Stored data entries:
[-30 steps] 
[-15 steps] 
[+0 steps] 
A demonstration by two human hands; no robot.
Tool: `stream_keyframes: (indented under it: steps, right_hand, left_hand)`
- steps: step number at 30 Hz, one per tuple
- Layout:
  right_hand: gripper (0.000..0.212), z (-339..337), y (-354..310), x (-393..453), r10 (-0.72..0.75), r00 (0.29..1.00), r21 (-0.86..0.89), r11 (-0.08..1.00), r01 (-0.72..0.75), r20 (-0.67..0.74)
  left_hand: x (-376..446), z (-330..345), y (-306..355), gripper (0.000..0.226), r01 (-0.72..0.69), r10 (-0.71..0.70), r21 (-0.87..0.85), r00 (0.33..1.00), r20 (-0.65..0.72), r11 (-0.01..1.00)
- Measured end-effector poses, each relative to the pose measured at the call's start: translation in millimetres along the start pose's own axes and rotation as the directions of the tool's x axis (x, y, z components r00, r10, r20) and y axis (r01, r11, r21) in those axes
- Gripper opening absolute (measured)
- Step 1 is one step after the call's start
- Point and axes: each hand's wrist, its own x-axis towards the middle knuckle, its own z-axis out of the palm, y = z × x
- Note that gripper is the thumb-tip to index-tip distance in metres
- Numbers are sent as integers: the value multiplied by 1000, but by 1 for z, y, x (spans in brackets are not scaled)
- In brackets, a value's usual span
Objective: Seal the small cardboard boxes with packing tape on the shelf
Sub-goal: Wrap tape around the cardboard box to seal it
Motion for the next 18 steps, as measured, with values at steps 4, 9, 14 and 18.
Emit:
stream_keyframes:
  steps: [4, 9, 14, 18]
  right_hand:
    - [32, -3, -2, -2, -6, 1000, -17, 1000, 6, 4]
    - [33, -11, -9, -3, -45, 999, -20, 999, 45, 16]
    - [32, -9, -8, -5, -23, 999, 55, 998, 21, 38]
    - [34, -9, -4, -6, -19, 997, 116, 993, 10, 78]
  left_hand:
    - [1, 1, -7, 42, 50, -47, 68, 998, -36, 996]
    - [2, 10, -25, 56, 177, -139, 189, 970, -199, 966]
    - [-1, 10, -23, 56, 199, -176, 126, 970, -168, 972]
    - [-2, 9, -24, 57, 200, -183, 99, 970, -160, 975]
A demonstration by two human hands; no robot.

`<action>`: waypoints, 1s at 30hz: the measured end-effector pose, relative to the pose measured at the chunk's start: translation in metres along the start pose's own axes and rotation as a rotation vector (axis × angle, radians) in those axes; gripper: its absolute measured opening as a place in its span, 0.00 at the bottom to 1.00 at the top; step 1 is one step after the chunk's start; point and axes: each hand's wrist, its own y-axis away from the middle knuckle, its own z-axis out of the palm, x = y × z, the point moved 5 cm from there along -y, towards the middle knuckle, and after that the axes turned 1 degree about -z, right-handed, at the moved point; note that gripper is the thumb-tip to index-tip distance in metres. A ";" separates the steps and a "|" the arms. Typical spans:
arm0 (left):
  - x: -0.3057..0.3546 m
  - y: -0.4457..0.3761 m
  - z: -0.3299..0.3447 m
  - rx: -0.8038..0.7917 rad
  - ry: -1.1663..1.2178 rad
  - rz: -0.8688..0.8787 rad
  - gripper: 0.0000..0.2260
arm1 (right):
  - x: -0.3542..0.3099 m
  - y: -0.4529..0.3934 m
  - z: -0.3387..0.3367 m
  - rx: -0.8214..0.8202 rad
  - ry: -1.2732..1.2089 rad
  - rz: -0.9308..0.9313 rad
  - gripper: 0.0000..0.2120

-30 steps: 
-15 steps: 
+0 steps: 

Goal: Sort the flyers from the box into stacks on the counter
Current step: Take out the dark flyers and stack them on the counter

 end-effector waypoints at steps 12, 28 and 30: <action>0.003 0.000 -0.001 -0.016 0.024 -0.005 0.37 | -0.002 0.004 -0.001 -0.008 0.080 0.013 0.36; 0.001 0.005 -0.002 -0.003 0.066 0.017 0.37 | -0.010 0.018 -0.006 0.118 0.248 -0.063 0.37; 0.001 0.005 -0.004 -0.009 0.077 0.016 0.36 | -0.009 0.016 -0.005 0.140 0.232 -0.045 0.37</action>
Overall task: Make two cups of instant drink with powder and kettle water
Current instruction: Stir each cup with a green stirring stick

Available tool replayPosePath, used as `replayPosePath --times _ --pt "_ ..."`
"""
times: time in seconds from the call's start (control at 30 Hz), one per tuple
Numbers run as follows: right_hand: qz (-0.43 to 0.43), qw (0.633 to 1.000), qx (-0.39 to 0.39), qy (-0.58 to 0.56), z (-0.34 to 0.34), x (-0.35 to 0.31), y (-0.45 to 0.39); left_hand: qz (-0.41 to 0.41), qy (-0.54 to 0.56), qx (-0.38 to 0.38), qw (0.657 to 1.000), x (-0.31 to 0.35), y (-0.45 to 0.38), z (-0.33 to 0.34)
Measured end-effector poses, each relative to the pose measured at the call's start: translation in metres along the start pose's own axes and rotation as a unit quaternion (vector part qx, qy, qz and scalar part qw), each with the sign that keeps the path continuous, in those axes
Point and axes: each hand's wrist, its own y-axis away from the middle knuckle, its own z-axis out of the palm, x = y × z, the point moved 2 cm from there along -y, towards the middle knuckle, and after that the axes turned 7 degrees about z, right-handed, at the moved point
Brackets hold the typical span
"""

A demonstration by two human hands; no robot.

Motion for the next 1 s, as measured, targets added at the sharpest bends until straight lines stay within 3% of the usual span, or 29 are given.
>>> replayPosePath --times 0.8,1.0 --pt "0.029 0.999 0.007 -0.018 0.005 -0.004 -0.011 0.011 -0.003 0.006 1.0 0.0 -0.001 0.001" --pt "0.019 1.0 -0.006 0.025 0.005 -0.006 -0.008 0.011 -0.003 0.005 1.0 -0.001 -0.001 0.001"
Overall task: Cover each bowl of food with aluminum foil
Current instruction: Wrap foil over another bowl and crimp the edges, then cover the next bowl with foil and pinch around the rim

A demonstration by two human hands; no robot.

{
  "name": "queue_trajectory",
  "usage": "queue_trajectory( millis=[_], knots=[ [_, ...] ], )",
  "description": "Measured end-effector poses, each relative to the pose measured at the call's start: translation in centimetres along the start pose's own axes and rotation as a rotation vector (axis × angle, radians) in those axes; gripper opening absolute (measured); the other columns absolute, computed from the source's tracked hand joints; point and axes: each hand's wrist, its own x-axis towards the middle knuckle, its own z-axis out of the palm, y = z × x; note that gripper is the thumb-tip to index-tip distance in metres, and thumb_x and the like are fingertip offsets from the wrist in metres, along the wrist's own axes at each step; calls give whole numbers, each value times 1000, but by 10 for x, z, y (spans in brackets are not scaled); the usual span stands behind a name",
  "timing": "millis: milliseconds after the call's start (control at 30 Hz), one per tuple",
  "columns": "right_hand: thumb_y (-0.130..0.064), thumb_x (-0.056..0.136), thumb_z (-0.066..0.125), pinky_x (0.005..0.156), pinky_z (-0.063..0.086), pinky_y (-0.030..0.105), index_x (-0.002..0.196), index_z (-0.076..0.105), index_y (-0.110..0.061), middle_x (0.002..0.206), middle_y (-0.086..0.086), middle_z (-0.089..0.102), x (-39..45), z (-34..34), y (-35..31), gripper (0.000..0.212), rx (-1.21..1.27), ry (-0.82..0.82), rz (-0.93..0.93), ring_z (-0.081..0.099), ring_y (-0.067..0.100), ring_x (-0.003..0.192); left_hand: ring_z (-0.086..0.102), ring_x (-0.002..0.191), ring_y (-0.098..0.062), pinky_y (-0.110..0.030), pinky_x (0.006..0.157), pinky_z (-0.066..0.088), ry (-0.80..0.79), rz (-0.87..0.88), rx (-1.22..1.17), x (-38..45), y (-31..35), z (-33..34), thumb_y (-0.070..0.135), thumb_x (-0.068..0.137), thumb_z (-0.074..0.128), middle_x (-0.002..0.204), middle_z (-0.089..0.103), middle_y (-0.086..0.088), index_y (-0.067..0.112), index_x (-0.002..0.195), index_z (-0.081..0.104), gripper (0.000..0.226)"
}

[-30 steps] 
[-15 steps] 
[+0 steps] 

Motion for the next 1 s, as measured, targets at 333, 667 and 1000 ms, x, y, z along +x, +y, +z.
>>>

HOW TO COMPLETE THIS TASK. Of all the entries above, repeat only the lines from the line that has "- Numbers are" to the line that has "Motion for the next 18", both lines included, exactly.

EXERCISE ANSWER.
- Numbers are sent as integers: the value multiplied by 1000, but by 1 for z, y, x (spans in brackets are not scaled)
- In brackets, a value's usual span
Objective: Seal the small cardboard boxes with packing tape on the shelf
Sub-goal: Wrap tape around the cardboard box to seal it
Motion for the next 18 steps, as measured, with values at steps 4, 9, 14 and 18.

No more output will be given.